Cuando le conté al padre Carlos Inmaculato, mi procesión interna, él iba a los toros. Se lo conté por eso. Padre: “quiero ser mujer”. Dio un golpe al confesionario diciendo que lo mío era de locos. Todas las avemarías no me salvarían, que aprenda a resignarme, no a re-asignarme

Pero ¿ven? la Semana Santa anterior su luz de Madre Santísima me dio permiso, habíamos conectado. Ella estaba conmigo:”Opérate”, así me dijo “opérate”, oí claramente esa orden, la hice mi pancarta oficial en la manifestación más multitudinaria de mi vida. Joder ya que todos pueden ondear banderas, ¿por qué yo no?

Cuando la barba comenzó a desaparecer sentí que un día más me iba acercando. Cuando los pechos se endurecieron algo de mi había perdido el terrible norte de hallarme siempre al centro del dolor.

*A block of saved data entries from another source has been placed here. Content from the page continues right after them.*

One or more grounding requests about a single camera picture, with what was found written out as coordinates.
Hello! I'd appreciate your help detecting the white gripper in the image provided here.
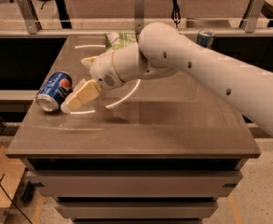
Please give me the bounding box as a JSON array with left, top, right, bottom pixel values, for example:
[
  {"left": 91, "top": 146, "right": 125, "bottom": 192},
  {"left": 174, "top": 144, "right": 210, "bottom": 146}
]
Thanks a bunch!
[{"left": 61, "top": 50, "right": 125, "bottom": 113}]

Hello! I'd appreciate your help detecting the blue pepsi can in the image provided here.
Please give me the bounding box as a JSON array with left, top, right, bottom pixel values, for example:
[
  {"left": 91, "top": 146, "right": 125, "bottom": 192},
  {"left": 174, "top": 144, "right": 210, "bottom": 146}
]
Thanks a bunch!
[{"left": 35, "top": 71, "right": 72, "bottom": 112}]

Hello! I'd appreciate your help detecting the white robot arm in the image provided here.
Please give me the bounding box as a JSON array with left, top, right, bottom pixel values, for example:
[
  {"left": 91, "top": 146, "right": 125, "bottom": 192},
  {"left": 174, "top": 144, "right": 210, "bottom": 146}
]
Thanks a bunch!
[{"left": 61, "top": 22, "right": 273, "bottom": 137}]

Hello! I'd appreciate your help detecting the red bull can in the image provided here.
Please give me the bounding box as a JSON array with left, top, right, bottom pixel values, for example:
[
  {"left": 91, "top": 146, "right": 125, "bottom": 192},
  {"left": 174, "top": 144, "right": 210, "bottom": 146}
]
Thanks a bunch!
[{"left": 196, "top": 29, "right": 214, "bottom": 48}]

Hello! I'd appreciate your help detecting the green chip bag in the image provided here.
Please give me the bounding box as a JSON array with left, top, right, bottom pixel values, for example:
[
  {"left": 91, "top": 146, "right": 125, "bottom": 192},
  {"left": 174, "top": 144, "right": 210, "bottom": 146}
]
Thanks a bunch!
[{"left": 104, "top": 32, "right": 137, "bottom": 50}]

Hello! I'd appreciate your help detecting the left metal bracket post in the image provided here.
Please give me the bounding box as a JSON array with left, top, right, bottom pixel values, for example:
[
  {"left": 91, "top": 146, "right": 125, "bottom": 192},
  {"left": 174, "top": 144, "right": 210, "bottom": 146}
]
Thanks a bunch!
[{"left": 16, "top": 0, "right": 41, "bottom": 35}]

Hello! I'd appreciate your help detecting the metal bracket post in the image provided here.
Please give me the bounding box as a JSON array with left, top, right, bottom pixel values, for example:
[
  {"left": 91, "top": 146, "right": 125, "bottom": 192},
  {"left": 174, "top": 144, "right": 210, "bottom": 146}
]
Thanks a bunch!
[
  {"left": 242, "top": 0, "right": 266, "bottom": 33},
  {"left": 134, "top": 0, "right": 144, "bottom": 34},
  {"left": 16, "top": 0, "right": 41, "bottom": 35}
]

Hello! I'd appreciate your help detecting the middle metal bracket post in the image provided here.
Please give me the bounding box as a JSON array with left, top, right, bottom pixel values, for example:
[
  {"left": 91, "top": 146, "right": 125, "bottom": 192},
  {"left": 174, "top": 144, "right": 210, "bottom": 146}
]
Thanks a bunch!
[{"left": 134, "top": 0, "right": 144, "bottom": 34}]

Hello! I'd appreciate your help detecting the black hanging cable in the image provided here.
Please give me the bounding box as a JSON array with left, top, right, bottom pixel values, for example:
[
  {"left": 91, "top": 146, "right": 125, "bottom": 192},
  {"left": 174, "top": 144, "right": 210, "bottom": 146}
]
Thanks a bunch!
[{"left": 170, "top": 0, "right": 182, "bottom": 29}]

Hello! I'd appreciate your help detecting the black floor cable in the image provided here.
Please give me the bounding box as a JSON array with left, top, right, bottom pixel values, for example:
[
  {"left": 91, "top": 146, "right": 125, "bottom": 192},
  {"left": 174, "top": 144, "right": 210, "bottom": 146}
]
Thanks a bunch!
[{"left": 0, "top": 161, "right": 34, "bottom": 224}]

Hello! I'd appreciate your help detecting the right metal bracket post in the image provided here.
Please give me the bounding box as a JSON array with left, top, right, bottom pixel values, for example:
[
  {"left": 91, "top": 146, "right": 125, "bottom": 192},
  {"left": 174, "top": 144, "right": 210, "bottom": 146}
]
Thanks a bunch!
[{"left": 242, "top": 0, "right": 266, "bottom": 33}]

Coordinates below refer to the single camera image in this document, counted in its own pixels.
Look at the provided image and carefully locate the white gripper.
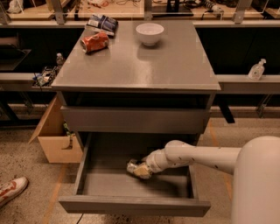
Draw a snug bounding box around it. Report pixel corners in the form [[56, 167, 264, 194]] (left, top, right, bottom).
[[133, 150, 169, 179]]

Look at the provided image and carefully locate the open grey middle drawer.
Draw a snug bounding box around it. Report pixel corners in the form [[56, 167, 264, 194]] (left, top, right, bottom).
[[59, 133, 211, 217]]

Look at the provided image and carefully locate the crushed silver 7up can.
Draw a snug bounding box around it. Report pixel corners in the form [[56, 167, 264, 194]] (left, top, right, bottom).
[[127, 159, 145, 176]]

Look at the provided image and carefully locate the closed grey top drawer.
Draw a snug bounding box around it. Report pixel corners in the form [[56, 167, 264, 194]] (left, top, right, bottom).
[[60, 106, 209, 134]]

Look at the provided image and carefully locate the grey drawer cabinet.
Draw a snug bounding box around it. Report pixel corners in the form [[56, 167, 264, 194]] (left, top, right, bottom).
[[51, 19, 221, 218]]

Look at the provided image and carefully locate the wire basket with clutter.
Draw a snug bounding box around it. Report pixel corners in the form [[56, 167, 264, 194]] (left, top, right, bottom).
[[32, 66, 57, 88]]

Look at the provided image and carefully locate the white ceramic bowl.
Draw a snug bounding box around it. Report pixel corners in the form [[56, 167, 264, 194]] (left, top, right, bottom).
[[136, 23, 165, 46]]

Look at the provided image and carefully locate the crushed orange soda can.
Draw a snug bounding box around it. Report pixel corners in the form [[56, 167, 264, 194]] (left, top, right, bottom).
[[80, 32, 109, 53]]

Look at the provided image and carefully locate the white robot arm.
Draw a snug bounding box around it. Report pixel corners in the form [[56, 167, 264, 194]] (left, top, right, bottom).
[[128, 136, 280, 224]]

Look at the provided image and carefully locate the small plastic water bottle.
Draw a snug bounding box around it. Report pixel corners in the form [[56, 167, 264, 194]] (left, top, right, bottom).
[[56, 52, 65, 70]]

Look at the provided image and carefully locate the white red sneaker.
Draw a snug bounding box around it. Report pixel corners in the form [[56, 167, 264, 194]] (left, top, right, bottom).
[[0, 177, 29, 207]]

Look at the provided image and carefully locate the cardboard box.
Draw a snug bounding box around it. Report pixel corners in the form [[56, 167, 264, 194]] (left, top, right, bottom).
[[29, 95, 83, 163]]

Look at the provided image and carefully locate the clear sanitizer pump bottle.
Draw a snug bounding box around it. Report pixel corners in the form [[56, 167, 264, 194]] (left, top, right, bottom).
[[248, 59, 266, 81]]

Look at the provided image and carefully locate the blue chip bag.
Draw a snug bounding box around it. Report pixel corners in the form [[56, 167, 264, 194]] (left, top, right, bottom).
[[86, 14, 118, 36]]

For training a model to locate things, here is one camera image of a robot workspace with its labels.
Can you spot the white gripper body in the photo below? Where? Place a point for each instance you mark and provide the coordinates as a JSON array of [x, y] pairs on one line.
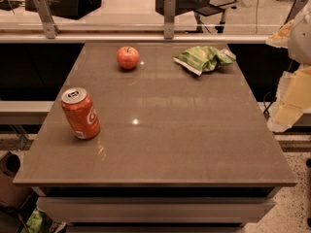
[[300, 38]]

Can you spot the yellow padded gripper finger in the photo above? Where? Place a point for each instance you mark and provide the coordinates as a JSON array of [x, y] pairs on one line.
[[280, 38], [293, 99]]

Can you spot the green jalapeno chip bag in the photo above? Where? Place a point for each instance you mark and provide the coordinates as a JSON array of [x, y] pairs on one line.
[[203, 59]]

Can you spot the red coke can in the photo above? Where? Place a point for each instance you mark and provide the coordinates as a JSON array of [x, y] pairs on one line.
[[79, 110]]

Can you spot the green bag under table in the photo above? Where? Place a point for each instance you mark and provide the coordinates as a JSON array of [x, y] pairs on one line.
[[38, 222]]

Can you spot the red apple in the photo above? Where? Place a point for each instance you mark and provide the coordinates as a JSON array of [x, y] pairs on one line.
[[128, 57]]

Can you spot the brown cardboard box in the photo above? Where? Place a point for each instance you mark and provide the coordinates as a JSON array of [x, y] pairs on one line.
[[11, 194]]

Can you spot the right metal glass bracket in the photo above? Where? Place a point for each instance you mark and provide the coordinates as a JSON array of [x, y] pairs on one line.
[[297, 6]]

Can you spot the metal glass bracket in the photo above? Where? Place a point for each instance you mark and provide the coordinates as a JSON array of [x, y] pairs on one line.
[[169, 18], [297, 6], [45, 15]]

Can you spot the middle metal glass bracket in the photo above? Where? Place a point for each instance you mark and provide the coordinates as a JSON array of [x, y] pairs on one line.
[[169, 18]]

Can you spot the left metal glass bracket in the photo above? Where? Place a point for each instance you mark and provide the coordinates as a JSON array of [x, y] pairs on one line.
[[45, 15]]

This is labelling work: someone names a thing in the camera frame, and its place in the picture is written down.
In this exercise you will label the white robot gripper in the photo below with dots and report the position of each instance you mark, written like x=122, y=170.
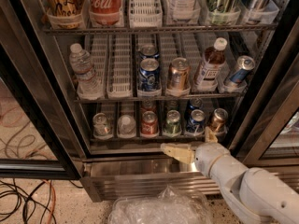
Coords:
x=206, y=158

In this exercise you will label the blue pepsi can front bottom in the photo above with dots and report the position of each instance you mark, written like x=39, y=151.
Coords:
x=196, y=122

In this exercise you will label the blue pepsi can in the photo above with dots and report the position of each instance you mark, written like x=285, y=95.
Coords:
x=194, y=103
x=149, y=74
x=148, y=51
x=196, y=122

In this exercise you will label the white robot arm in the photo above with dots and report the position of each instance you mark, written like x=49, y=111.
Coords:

Todo fue fácil desde entonces .Los socialistas me hicieron el favor, o los ruegos exagerados en Semana Santa. “Madrecita Virgen quítame esto que cuelga, quítamelo de una vez Virgencita”. En el quirófano cuando llegó el doctor bisturí. Alucinada y anestesiada, vi como avanzabas en medio del erotismo sevillano. Tu paso invadió toda la luz de la sala de operaciones. Esas niñas vestidas de mujeres viejas, esos viejos maquillados con juventud eterna, esas señoras bajo el barco de sus peinetas. Esos niños hombres con gomina, señalando una erección aplacada. Todos derechos, derechitos como si no tuvieran nada izquierdo en su cuerpo. Llenos de su riqueza por derecho, andando hipnotizados, erguidos y mucho más derechos que los cipreses cautelando un cementerio. Derechos como si el derecho de vivir lo tuvieran monopolizado y los demás fuéramos siniestros. Todo eso, virgencita, mientras una lágrima dolorosa corría por esas mejillas del hombre equivocado que fui, escuchando mi entrada en el paraíso terrenal, con una música de banda municipal y muchos jadeos de soportar peso humano celestial. Tus cargadores mi flor del cielo… llevando mi cuerpo nuevo, saliendo del infierno.

Soy mujer hecha e izquierda, una Macarena virgen, como tú.

Iridiscente, blanca de amor, casi eterna.